Una volta rilasciato, tornò nel suo monastero ma fu mantenuto sotto stretta sorveglianza. La sua stanza fu sottoposta a periodiche persecuzioni, nell’ultima delle quali, nel 1994, i poliziotti trovarono in suo possesso una foto del Dalai Lama e gli chiesero di presentarsi al commissariato il giorno successivo.
Quella notte, solo e senza avvisare nessuno nel monastero, Tsondue fuggì nelle montagne di Golog, dove per sei mesi si nascose dai poliziotti inviati sulle sue tracce. Poi, l’ultima notte dell’anno, scappò verso Lhasa e lì, con un amico, pagò una guida che li conducesse attraverso il confine del Nepal; in seguito, si rifugiò in India.
Da allora, dice scuotendo tristemente la testa, non è mai tornato a casa.

I suoi sentimenti, però, sono di speranza.
Durante le torture, Tsondue giunse al punto di voler uccidere coloro che lo avevano arrestato, torturato e costretto a lasciare la sua casa e quando partì dal Tibet era pieno di rabbia.
Poi, però, ebbe la fortuna di ascoltare gli insegnamenti del Dalai Lama e finalmente capì: non esiste alcun beneficio nella violenza, in nessun caso, da nessuna delle due parti.

Tsondue è riuscito a perdonare tutti quelli che gli hanno fatto del male.
Ora, non ha che compassione per loro, perché si rende conto che sono vittime, proprio come lo sono lui e il suo popolo: vittime delle condizioni, dell’ignoranza, della politica. Adesso sa che la gente comune – i Cinesi come i Tibetani – non hanno colpe nella sua tragedia, e prega per un futuro in cui la politica possa raggiungere la condizione in cui lo spirito della gente comune è già, quella in cui la convivenza è, semplicemente, la cosa più naturale.
Tsondue prega ogni giorno perché arrivi il momento in cui Cinesi e Tibetani possano recuperare la storia di fratellanza che hanno costruito vivendo fianco a fianco per secoli.

Con un ultimo inchino, Tsondue sorride, si alza e si dirige verso la porta.

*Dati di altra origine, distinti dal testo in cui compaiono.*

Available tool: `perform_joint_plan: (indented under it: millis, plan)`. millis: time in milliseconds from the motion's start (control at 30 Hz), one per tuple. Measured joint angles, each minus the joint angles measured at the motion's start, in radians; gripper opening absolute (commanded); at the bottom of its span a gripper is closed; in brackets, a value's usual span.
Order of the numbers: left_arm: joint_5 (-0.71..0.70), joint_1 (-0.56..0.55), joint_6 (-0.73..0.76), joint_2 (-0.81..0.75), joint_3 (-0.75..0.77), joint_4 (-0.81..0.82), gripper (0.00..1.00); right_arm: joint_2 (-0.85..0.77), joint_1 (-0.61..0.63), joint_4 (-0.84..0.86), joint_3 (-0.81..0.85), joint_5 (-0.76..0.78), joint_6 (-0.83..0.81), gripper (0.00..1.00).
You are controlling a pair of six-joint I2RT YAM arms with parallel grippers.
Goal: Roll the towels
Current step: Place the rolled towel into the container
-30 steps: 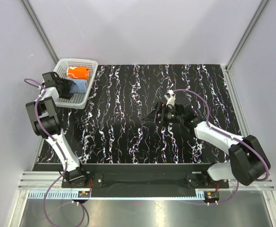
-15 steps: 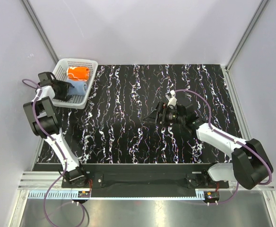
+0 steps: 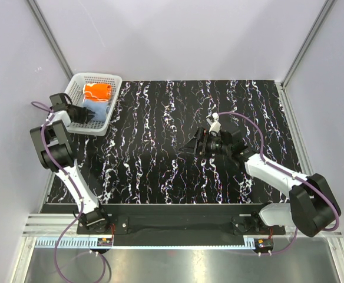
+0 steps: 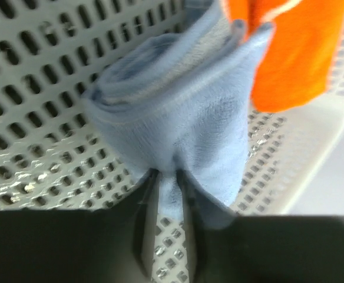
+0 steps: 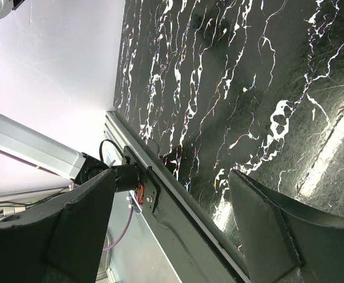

Prima di uscire si ferma e mi guarda negli occhi. Quello sguardo risoluto e sereno è ora completamente puntato su di me: “Racconta la mia storia”, mi chiede, “per favore”. E aggiunge: “Non voglio che chi ascolta stia dalla mia parte, perché finché esistono parti opposte non esiste pace. Bisogna che ciascuno capisca, da sé, qual è la strada verso verità e libertà”.
Poi china leggermente il capo e, con passo lento, va via.

Negli ultimi quattro anni, Tsendue ha parlato una sola volta, per raccontare questa storia. Il resto dei suoi giorni è passato, e passerà, in un’incessante silenziosa preghiera per la pace.